• **What you have to do**:
For every line below that includes the word "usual", add one; report the final number and nothing else.
BEGIN Available data
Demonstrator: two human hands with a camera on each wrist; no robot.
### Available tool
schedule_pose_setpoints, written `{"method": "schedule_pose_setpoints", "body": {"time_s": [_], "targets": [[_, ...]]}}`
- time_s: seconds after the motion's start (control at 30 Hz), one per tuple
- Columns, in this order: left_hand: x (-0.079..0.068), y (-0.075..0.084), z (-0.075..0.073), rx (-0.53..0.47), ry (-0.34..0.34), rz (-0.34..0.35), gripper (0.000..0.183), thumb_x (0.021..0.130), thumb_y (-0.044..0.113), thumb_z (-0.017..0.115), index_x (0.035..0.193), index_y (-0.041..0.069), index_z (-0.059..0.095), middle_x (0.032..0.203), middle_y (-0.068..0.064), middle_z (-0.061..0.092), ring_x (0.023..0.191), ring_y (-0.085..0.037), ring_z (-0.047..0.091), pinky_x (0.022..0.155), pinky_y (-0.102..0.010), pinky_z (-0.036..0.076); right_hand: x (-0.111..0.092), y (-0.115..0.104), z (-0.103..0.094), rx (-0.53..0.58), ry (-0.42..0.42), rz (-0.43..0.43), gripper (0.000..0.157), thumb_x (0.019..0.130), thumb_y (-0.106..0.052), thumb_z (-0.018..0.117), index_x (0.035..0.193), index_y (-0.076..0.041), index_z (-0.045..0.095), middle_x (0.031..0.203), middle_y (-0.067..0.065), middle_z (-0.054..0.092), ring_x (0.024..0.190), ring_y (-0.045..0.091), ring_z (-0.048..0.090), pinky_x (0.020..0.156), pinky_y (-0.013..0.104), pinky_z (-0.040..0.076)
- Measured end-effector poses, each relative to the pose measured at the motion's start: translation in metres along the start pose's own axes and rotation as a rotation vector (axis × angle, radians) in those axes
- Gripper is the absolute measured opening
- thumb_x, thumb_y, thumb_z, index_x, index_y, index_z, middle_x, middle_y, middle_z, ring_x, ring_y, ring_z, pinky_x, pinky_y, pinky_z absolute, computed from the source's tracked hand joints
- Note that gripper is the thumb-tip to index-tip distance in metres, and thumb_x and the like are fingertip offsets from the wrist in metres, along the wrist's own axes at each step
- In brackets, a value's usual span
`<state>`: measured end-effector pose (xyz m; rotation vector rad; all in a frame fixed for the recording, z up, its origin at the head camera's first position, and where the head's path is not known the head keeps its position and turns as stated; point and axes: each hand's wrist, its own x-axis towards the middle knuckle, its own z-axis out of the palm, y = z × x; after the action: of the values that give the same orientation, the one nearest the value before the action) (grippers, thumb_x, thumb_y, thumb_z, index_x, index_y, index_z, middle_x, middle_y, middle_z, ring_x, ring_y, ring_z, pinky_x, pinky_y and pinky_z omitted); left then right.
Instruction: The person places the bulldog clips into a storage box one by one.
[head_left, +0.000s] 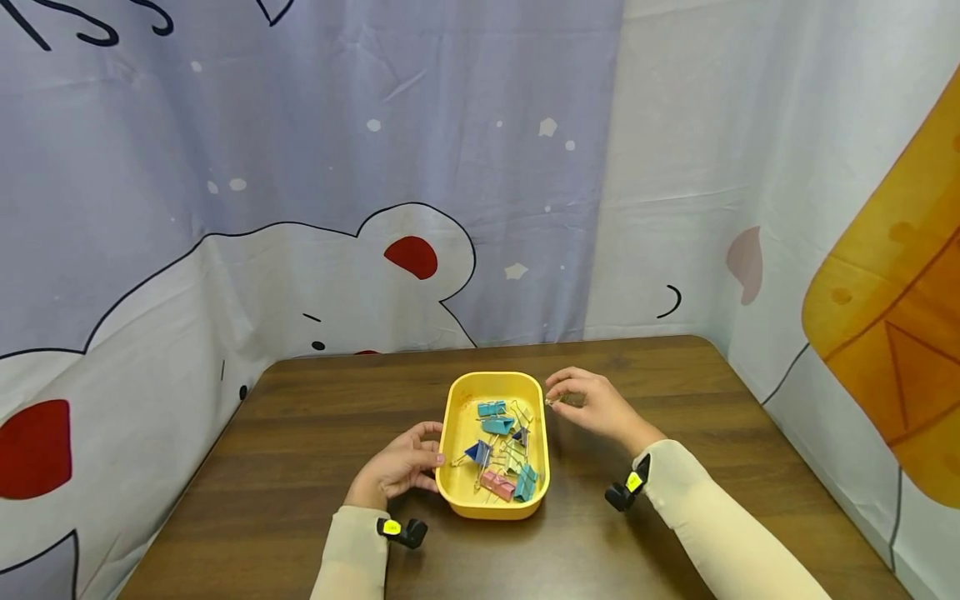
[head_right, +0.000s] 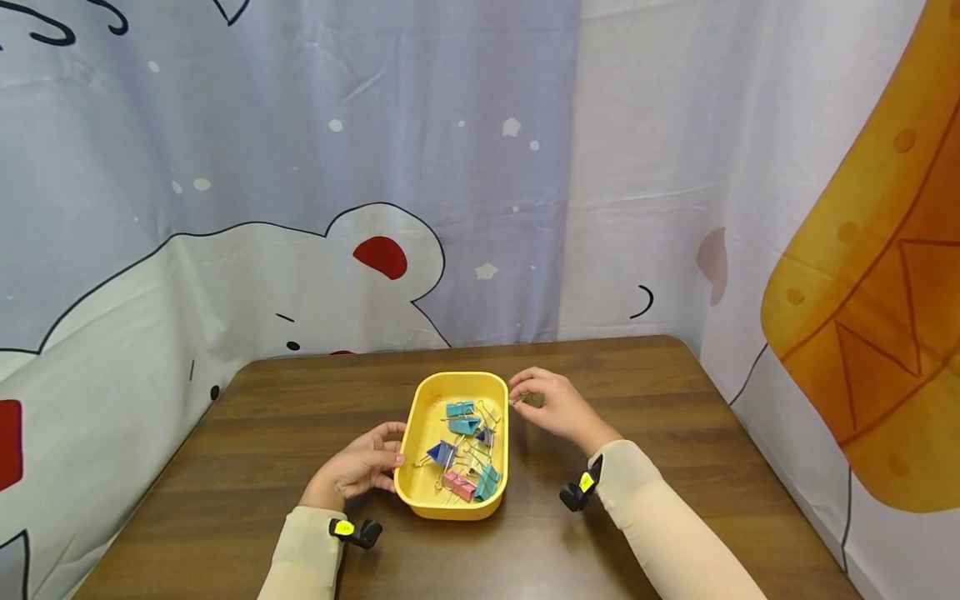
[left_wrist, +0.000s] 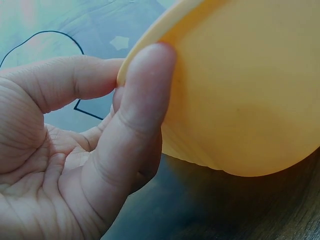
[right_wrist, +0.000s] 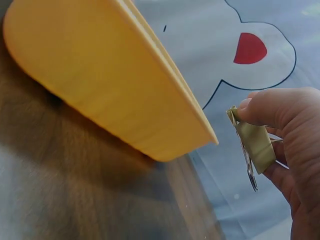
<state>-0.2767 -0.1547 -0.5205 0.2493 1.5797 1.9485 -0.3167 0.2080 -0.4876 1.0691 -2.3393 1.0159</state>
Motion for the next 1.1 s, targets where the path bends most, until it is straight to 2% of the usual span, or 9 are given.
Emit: {"method": "schedule_pose_setpoints", "body": {"time_s": [0.1, 0.33, 0.57, 0.63, 0.73, 0.93, 1.1], "targets": [[0.000, 0.000, 0.000, -0.001, 0.001, 0.003, 0.067, 0.085, -0.006, 0.055, 0.139, 0.004, 0.017, 0.120, -0.040, 0.037, 0.078, -0.029, 0.063, 0.060, -0.040, 0.055, 0.007, -0.002, 0.001, 0.016, -0.016, 0.018, 0.015, 0.077, -0.008, 0.072, 0.091, -0.012, 0.069, 0.108, 0.004, 0.061, 0.093, 0.011, 0.056, 0.070, 0.037, 0.051], [0.001, -0.001, 0.000, -0.004, 0.012, -0.001, 0.067, 0.085, -0.006, 0.056, 0.138, 0.004, 0.018, 0.120, -0.040, 0.038, 0.077, -0.029, 0.064, 0.060, -0.039, 0.055, 0.021, -0.003, 0.007, 0.031, -0.025, -0.013, 0.016, 0.078, -0.010, 0.071, 0.093, -0.012, 0.068, 0.110, 0.007, 0.060, 0.098, 0.016, 0.056, 0.074, 0.042, 0.051], [0.001, -0.002, -0.002, 0.002, -0.002, 0.005, 0.065, 0.086, -0.005, 0.054, 0.138, 0.003, 0.016, 0.112, -0.031, 0.048, 0.078, -0.029, 0.063, 0.060, -0.039, 0.055, 0.035, -0.009, 0.016, 0.078, -0.037, -0.015, 0.019, 0.078, -0.008, 0.071, 0.095, -0.017, 0.067, 0.111, 0.011, 0.059, 0.093, 0.016, 0.056, 0.059, 0.043, 0.051], [0.000, -0.002, -0.001, 0.004, -0.007, 0.007, 0.065, 0.086, -0.005, 0.054, 0.138, 0.003, 0.016, 0.112, -0.030, 0.049, 0.077, -0.028, 0.063, 0.060, -0.039, 0.055, 0.038, -0.012, 0.018, 0.075, -0.041, -0.006, 0.021, 0.078, -0.009, 0.071, 0.095, -0.020, 0.066, 0.112, 0.010, 0.059, 0.091, 0.015, 0.056, 0.059, 0.041, 0.051], [0.000, -0.003, -0.001, 0.004, -0.005, 0.011, 0.064, 0.086, -0.005, 0.054, 0.138, 0.003, 0.017, 0.111, -0.031, 0.049, 0.076, -0.028, 0.063, 0.060, -0.039, 0.055, 0.042, -0.016, 0.022, 0.064, -0.047, 0.011, 0.021, 0.078, -0.010, 0.071, 0.095, -0.022, 0.066, 0.113, 0.006, 0.059, 0.093, 0.013, 0.055, 0.065, 0.040, 0.050], [-0.001, -0.003, 0.000, -0.007, 0.010, 0.005, 0.063, 0.086, -0.006, 0.054, 0.138, 0.005, 0.020, 0.113, -0.033, 0.046, 0.076, -0.028, 0.063, 0.060, -0.038, 0.055, 0.048, -0.020, 0.028, 0.036, -0.047, 0.002, 0.016, 0.079, -0.011, 0.071, 0.094, -0.014, 0.068, 0.114, 0.002, 0.057, 0.101, 0.015, 0.053, 0.076, 0.039, 0.048], [-0.002, -0.001, 0.001, -0.004, 0.001, 0.010, 0.064, 0.086, -0.006, 0.054, 0.138, 0.004, 0.018, 0.118, -0.037, 0.041, 0.077, -0.026, 0.064, 0.060, -0.038, 0.055, 0.052, -0.022, 0.032, 0.038, -0.053, 0.014, 0.018, 0.079, -0.016, 0.072, 0.095, -0.023, 0.066, 0.115, -0.002, 0.057, 0.105, 0.014, 0.052, 0.084, 0.037, 0.046]]}}
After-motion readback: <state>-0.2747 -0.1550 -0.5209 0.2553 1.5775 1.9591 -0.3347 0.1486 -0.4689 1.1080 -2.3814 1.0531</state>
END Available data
• **Your solution**:
2